## Task directions
Using the records below, filter for lines that contain the string "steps" and copy them out.

───── Working data

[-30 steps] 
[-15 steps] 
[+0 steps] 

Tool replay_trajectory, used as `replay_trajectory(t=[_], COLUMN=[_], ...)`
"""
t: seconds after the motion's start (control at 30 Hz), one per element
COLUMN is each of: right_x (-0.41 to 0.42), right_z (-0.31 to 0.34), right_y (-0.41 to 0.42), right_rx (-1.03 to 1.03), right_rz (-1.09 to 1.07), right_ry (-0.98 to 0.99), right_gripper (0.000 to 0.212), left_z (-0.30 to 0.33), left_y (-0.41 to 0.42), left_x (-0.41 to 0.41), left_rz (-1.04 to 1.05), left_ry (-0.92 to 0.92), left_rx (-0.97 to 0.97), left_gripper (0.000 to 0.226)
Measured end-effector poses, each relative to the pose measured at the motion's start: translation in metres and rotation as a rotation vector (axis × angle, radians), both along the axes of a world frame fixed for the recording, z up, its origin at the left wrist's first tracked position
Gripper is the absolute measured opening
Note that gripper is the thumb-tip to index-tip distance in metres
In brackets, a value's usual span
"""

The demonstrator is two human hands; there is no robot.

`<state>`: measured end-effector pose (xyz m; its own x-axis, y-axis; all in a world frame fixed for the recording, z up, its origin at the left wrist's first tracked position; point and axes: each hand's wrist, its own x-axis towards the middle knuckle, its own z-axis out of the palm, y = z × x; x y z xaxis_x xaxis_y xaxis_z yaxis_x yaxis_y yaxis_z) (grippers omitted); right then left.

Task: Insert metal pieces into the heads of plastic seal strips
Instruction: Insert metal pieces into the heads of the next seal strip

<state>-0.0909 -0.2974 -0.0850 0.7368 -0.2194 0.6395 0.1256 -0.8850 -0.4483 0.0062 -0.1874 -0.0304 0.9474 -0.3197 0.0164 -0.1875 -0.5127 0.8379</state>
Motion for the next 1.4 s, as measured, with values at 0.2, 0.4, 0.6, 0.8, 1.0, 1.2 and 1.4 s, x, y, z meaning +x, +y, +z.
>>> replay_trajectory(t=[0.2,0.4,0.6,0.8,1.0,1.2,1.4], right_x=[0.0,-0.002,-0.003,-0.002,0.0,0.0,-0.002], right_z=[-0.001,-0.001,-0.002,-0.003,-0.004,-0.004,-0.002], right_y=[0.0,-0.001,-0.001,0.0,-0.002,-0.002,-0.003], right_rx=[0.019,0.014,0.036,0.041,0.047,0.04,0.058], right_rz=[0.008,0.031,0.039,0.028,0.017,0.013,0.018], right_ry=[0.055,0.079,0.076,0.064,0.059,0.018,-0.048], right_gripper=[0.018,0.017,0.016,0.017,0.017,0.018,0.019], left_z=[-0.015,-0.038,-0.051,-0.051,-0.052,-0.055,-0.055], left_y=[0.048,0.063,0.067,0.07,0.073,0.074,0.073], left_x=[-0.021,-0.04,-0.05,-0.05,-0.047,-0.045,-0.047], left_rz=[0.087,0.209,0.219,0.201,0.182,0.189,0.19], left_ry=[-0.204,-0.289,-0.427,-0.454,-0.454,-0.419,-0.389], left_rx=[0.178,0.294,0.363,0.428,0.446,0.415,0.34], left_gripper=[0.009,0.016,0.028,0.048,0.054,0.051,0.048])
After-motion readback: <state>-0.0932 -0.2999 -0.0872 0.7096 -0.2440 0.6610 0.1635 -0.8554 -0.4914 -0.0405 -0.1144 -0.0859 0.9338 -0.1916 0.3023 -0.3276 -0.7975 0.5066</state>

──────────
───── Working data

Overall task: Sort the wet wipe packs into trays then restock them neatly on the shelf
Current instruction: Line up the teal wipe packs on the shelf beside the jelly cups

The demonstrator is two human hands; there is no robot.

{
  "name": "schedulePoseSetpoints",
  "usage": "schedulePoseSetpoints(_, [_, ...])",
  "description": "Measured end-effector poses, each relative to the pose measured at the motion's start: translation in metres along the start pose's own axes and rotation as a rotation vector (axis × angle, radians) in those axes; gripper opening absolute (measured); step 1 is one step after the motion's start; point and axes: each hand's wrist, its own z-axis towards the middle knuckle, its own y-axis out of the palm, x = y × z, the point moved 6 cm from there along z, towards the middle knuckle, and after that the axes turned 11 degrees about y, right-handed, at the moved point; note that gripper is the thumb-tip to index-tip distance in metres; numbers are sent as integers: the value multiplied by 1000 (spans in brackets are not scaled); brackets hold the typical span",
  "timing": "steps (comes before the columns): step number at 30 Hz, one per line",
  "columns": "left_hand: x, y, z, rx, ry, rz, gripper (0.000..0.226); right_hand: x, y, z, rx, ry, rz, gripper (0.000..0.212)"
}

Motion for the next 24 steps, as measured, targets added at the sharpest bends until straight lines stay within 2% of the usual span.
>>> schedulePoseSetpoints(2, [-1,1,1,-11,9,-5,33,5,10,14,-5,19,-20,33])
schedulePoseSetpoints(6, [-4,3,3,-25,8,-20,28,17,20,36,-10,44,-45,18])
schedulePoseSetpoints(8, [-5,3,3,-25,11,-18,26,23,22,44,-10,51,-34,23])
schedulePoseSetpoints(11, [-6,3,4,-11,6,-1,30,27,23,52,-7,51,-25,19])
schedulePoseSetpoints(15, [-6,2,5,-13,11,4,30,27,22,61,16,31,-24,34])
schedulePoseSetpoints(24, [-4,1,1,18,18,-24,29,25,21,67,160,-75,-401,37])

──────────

## Response
[-30 steps] 
[-15 steps] 
[+0 steps] 
  "timing": "steps (comes before the columns): step number at 30 Hz, one per line",
Motion for the next 24 steps, as measured, targets added at the sharpest bends until straight lines stay within 2% of the usual span.

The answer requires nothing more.